Nous avons d'ailleurs eu le plaisir de capturer des basilics plumifrons
nés dans le terrarium, pareil régulièrement pour
les eublepharis, dans le terra désertique.
Des animaux stressés par la cohabitation se reproduiraient ils aussi régulièrement?
Longévité
Nos Eublepharis, âgés de 15 à 16 ans, ont toujours
vécu avec des Uromastyx, et depuis 7 ans avec des Pogonas, leurs
parents sont morts à 17 et 19 ans .
Un bon nombre de nos Elaphes ont plus de 15 ans, les doyens (guttata et
obsoleta obsoleta) ont 17 et 18 ans.Chez nous les reptiles peuvent
être vieux, plus très beaux, plus "utiles", et même
coûter cher en soins vétérinaires.
Autre précision, nous n'avons jamais eu de problème de
cohabitation entre basilics et physi, contrairement à ce qui a
été dit par ???(ce qui est sympa sur Internet, personne
ne donne son vrai nom...)
Maintenant venons en aux points négatifs; nos problèmes sont de 2 sortes
>1) Problèmes entre mâles d'une même espèce; c'est logique.

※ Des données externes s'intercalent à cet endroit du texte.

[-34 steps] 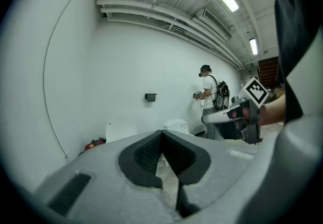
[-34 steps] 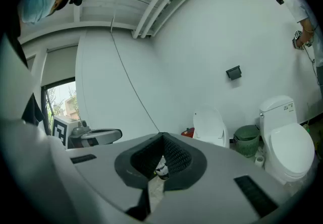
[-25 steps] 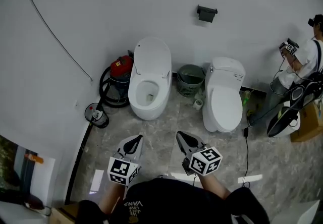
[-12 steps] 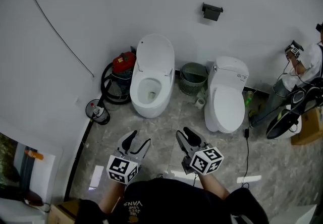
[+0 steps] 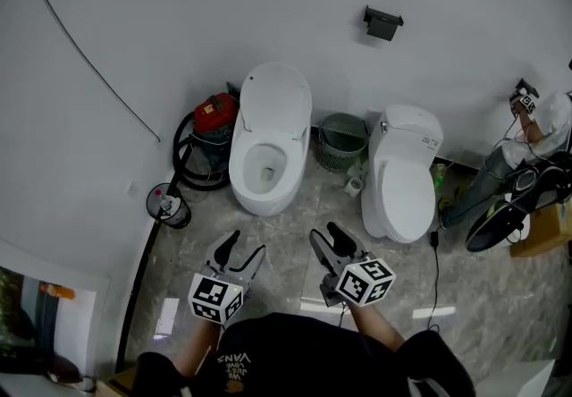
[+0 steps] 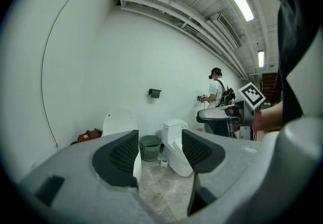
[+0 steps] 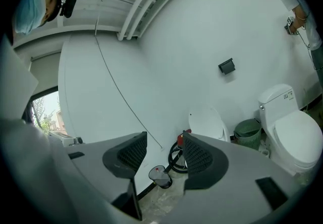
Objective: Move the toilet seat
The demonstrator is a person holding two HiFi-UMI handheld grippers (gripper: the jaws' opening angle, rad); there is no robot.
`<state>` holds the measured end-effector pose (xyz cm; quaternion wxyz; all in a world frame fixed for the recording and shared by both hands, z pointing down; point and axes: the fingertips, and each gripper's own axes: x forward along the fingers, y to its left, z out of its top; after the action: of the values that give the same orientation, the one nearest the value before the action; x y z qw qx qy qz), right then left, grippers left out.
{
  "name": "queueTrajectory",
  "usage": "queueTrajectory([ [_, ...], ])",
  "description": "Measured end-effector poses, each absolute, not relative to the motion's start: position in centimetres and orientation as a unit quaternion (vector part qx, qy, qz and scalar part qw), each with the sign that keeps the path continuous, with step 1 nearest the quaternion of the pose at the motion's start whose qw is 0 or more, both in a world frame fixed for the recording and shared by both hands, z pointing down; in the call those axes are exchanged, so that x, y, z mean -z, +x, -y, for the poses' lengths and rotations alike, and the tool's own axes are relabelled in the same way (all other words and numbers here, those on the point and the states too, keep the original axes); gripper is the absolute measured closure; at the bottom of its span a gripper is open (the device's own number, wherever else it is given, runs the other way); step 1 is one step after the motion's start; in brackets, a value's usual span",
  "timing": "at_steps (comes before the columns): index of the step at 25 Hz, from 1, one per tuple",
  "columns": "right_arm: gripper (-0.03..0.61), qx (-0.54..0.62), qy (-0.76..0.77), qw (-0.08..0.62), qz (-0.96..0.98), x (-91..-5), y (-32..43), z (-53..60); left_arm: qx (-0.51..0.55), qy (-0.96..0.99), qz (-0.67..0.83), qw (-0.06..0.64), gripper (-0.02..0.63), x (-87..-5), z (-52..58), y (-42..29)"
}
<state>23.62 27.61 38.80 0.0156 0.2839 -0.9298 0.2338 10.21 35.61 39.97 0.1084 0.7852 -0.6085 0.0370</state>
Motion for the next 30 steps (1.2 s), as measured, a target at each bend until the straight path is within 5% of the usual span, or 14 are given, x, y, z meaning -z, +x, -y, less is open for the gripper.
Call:
queueTrajectory([
  [30, 0.396, -0.275, 0.414, -0.024, 0.868, -40.5, 9.1, -15.3, -0.065, 0.843, 0.52, 0.122, 0.36, -41.3, -21.3, -9.0],
])
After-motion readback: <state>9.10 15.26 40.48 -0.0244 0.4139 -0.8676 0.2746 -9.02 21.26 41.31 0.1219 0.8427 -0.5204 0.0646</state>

Quand nous avons voulu acquérir une femelle pour notre
mâle pogona, un éleveur nous a vendu en fait un
mâle, et comme nous ne nous séparons pas d'animaux que
nous avons élevés un certain temps, cela a finit par
poser problèmes, notre vétérinaire en sait quelque
chose. En 2001, nous avons acquis une femelle. Grâce au volume,
le trio a quand même vécu sans blessures graves de 2002
à 2005, la femelle reproduisant régulièrement.
Puis le groupe étant passé à 5 individus, les
confrontations se sont agravées, nous avons dû faire
opérer le père à cause d'une nécrose de la
queue située très haut. Depuis, les mâles sont
séparés dès la sortie d'hivernage.
Nos Physi. Lesueurii, acquis pour un couple étaient en fait 2
mâles.L'été en véranda, se passait bien,
mais le conflit reprenait de plus belle en automne, quand il fallait
leur faire regagner le terrarium intérieur.Nous avons fini par
construire un nouveau terrarium "d'isolement" ( 4 m³) pour les
séparer. Y vit également un mâle basilic,
frère du mâle resté avec une femelle dans le grand
terra et isoler pour les mêmes raisons.
>2) Nous avons effectivement rencontré
des problèmes de cohabitation entre mâles,Physi cocincinus
et physi Lesueurii. Il n'est apparu qu'au bout de deux ans.Il se trouve
que notre vieux mâle cocincinus est mort (de vieillesse) cet
hiver .Actuellement donc, un couple de Physi Lesueurii, vit avec un
couple de basilic plumifrons et 2 femelles cocincinus.
L'une d'elles nous a été
donnée en 2006 ; complètement stressée par le
mâle avec lequel elle vivait dans un terrarium de type
"classique".
Elle était très petite et très maigre, alors qu'il
s'agissait d'un jeune adulte. Elle avait été
hospitalisée 2 semaines peu avant. Confiant de son état
sanitaire, puisqu'elle avait été suivie par notre
vétérinaire, nous avons décidé de la
lâcher directement dans le terra "communautaire",car il n'y avait
pas de temps à perdre pour rattraper la casse au niveau du
développement. Pendant les 7 premiers mois, nous ne l'avons
presque jamais vue: juste une grande vague dans le bassin attestant
qu'elle avait plongé au simple bruit de l'ouverture de la porte
du bâtiment.
Après avoir nourri les autres lézards? nous laissions
systématiquement plusieurs souriceaux dans un bac: nous ne
l'avons à ce jour jamais vu manger. Par contre, depuis le
début de l'année, nous la voyons de plus en plus, souvent
sur une branche sans qu'elle se cache à notre arrivée:
c'est devenu un bel adulte!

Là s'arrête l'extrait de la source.